(Assignment): Say the data back exactly as it is written below.

(Records drawn from a dataset)
· · · · ·

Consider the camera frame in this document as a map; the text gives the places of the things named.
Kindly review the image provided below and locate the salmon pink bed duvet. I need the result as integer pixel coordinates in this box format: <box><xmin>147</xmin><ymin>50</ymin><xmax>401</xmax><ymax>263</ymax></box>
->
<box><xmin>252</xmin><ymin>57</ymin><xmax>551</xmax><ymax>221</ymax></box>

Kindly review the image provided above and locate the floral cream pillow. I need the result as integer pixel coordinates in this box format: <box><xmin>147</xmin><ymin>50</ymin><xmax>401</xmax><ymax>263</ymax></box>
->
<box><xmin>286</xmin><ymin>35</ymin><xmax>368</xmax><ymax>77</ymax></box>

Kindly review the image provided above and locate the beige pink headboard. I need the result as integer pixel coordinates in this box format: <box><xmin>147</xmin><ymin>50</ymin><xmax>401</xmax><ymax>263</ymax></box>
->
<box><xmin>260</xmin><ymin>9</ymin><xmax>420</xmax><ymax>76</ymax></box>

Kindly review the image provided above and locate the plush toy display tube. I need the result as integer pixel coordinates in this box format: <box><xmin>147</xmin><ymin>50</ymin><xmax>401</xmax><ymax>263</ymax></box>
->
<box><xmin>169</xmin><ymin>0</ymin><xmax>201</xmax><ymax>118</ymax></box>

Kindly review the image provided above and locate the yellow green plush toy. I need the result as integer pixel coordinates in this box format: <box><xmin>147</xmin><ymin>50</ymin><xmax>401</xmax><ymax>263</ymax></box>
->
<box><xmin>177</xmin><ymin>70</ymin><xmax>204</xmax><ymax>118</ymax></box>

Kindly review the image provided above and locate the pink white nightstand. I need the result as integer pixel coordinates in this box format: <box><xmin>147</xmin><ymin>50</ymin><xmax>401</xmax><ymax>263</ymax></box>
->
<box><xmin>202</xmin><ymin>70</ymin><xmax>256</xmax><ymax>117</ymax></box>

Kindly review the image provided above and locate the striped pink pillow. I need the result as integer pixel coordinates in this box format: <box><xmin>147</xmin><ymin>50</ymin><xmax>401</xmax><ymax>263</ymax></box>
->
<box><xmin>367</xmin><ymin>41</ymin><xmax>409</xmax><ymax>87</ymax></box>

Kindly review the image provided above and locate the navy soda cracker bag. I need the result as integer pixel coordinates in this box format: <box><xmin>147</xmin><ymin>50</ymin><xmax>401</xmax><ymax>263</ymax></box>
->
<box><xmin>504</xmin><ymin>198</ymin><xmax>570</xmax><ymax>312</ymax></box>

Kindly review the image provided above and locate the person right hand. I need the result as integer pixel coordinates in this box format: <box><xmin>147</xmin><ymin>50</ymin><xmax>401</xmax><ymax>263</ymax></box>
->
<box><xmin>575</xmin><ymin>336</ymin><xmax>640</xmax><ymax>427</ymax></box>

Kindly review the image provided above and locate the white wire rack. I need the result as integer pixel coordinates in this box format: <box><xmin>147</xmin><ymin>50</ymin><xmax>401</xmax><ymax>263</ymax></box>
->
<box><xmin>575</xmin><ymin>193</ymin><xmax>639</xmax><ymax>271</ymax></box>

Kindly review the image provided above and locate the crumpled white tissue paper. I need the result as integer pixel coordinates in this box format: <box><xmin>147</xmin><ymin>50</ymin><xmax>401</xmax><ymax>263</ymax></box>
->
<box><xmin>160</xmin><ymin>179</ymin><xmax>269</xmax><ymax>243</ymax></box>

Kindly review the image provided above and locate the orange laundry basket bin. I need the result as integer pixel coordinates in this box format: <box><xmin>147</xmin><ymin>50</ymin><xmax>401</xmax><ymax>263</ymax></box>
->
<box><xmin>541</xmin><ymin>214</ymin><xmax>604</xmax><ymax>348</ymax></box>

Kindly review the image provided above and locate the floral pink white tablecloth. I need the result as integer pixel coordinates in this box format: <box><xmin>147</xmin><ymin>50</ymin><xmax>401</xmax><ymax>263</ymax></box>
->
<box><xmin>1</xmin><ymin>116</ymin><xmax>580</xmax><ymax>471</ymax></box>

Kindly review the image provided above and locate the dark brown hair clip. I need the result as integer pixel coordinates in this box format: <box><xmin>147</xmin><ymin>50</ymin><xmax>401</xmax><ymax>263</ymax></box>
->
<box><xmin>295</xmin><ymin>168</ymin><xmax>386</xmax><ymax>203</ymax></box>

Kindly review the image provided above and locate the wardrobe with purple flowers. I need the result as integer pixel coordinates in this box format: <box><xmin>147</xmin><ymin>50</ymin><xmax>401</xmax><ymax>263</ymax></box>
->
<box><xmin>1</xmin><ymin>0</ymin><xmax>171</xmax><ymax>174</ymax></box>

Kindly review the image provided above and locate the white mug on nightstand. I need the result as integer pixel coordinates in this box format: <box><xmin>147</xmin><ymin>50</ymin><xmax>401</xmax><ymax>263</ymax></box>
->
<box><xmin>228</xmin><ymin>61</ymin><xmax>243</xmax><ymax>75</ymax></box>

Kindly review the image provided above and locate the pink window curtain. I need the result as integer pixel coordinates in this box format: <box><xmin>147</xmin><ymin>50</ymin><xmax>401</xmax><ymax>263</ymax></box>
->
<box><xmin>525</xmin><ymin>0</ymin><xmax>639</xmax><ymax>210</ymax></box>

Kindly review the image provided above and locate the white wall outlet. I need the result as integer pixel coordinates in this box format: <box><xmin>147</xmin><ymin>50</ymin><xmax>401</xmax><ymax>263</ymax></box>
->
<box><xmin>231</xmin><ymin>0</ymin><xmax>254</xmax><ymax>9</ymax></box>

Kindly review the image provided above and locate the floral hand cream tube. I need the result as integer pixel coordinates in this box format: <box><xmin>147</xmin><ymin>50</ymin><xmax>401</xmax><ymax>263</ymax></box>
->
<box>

· · · · ·

(Answer for the task):
Consider the camera frame in this document as a map; the text gives the places of the things named.
Kindly review the image provided below and locate the salmon pink bed duvet. I need the result as integer pixel coordinates in this box format: <box><xmin>147</xmin><ymin>50</ymin><xmax>401</xmax><ymax>263</ymax></box>
->
<box><xmin>252</xmin><ymin>57</ymin><xmax>551</xmax><ymax>221</ymax></box>

Kindly review the image provided above and locate the floral cream pillow. I need the result as integer pixel coordinates in this box format: <box><xmin>147</xmin><ymin>50</ymin><xmax>401</xmax><ymax>263</ymax></box>
->
<box><xmin>286</xmin><ymin>35</ymin><xmax>368</xmax><ymax>77</ymax></box>

Kindly review the image provided above and locate the beige pink headboard. I need the result as integer pixel coordinates in this box format: <box><xmin>147</xmin><ymin>50</ymin><xmax>401</xmax><ymax>263</ymax></box>
->
<box><xmin>260</xmin><ymin>9</ymin><xmax>420</xmax><ymax>76</ymax></box>

Kindly review the image provided above and locate the plush toy display tube. I need the result as integer pixel coordinates in this box format: <box><xmin>147</xmin><ymin>50</ymin><xmax>401</xmax><ymax>263</ymax></box>
->
<box><xmin>169</xmin><ymin>0</ymin><xmax>201</xmax><ymax>118</ymax></box>

Kindly review the image provided above and locate the yellow green plush toy. I need the result as integer pixel coordinates in this box format: <box><xmin>147</xmin><ymin>50</ymin><xmax>401</xmax><ymax>263</ymax></box>
->
<box><xmin>177</xmin><ymin>70</ymin><xmax>204</xmax><ymax>118</ymax></box>

Kindly review the image provided above and locate the pink white nightstand. I need the result as integer pixel coordinates in this box format: <box><xmin>147</xmin><ymin>50</ymin><xmax>401</xmax><ymax>263</ymax></box>
->
<box><xmin>202</xmin><ymin>70</ymin><xmax>256</xmax><ymax>117</ymax></box>

Kindly review the image provided above and locate the striped pink pillow. I need the result as integer pixel coordinates in this box format: <box><xmin>147</xmin><ymin>50</ymin><xmax>401</xmax><ymax>263</ymax></box>
->
<box><xmin>367</xmin><ymin>41</ymin><xmax>409</xmax><ymax>87</ymax></box>

Kindly review the image provided above and locate the navy soda cracker bag. I need the result as integer pixel coordinates in this box format: <box><xmin>147</xmin><ymin>50</ymin><xmax>401</xmax><ymax>263</ymax></box>
->
<box><xmin>504</xmin><ymin>198</ymin><xmax>570</xmax><ymax>312</ymax></box>

Kindly review the image provided above and locate the person right hand. I need the result as integer pixel coordinates in this box format: <box><xmin>147</xmin><ymin>50</ymin><xmax>401</xmax><ymax>263</ymax></box>
->
<box><xmin>575</xmin><ymin>336</ymin><xmax>640</xmax><ymax>427</ymax></box>

Kindly review the image provided above and locate the white wire rack. I need the result as integer pixel coordinates in this box format: <box><xmin>147</xmin><ymin>50</ymin><xmax>401</xmax><ymax>263</ymax></box>
->
<box><xmin>575</xmin><ymin>193</ymin><xmax>639</xmax><ymax>271</ymax></box>

Kindly review the image provided above and locate the crumpled white tissue paper. I need the result as integer pixel coordinates in this box format: <box><xmin>147</xmin><ymin>50</ymin><xmax>401</xmax><ymax>263</ymax></box>
->
<box><xmin>160</xmin><ymin>179</ymin><xmax>269</xmax><ymax>243</ymax></box>

Kindly review the image provided above and locate the orange laundry basket bin. I need the result as integer pixel coordinates in this box format: <box><xmin>147</xmin><ymin>50</ymin><xmax>401</xmax><ymax>263</ymax></box>
->
<box><xmin>541</xmin><ymin>214</ymin><xmax>604</xmax><ymax>348</ymax></box>

Kindly review the image provided above and locate the floral pink white tablecloth. I need the result as integer pixel coordinates in this box format: <box><xmin>147</xmin><ymin>50</ymin><xmax>401</xmax><ymax>263</ymax></box>
->
<box><xmin>1</xmin><ymin>116</ymin><xmax>580</xmax><ymax>471</ymax></box>

Kindly review the image provided above and locate the dark brown hair clip. I need the result as integer pixel coordinates in this box format: <box><xmin>147</xmin><ymin>50</ymin><xmax>401</xmax><ymax>263</ymax></box>
->
<box><xmin>295</xmin><ymin>168</ymin><xmax>386</xmax><ymax>203</ymax></box>

Kindly review the image provided above and locate the wardrobe with purple flowers. I need the result as integer pixel coordinates in this box format: <box><xmin>147</xmin><ymin>50</ymin><xmax>401</xmax><ymax>263</ymax></box>
->
<box><xmin>1</xmin><ymin>0</ymin><xmax>171</xmax><ymax>174</ymax></box>

Kindly review the image provided above and locate the white mug on nightstand. I need the result as integer pixel coordinates in this box format: <box><xmin>147</xmin><ymin>50</ymin><xmax>401</xmax><ymax>263</ymax></box>
->
<box><xmin>228</xmin><ymin>61</ymin><xmax>243</xmax><ymax>75</ymax></box>

Kindly review the image provided above and locate the pink window curtain. I need the result as integer pixel coordinates in this box format: <box><xmin>147</xmin><ymin>50</ymin><xmax>401</xmax><ymax>263</ymax></box>
->
<box><xmin>525</xmin><ymin>0</ymin><xmax>639</xmax><ymax>210</ymax></box>

Kindly review the image provided above and locate the white wall outlet. I need the result as integer pixel coordinates in this box format: <box><xmin>147</xmin><ymin>50</ymin><xmax>401</xmax><ymax>263</ymax></box>
->
<box><xmin>231</xmin><ymin>0</ymin><xmax>254</xmax><ymax>9</ymax></box>

Kindly review the image provided above and locate the floral hand cream tube. I need the result as integer pixel coordinates in this box format: <box><xmin>147</xmin><ymin>50</ymin><xmax>401</xmax><ymax>263</ymax></box>
->
<box>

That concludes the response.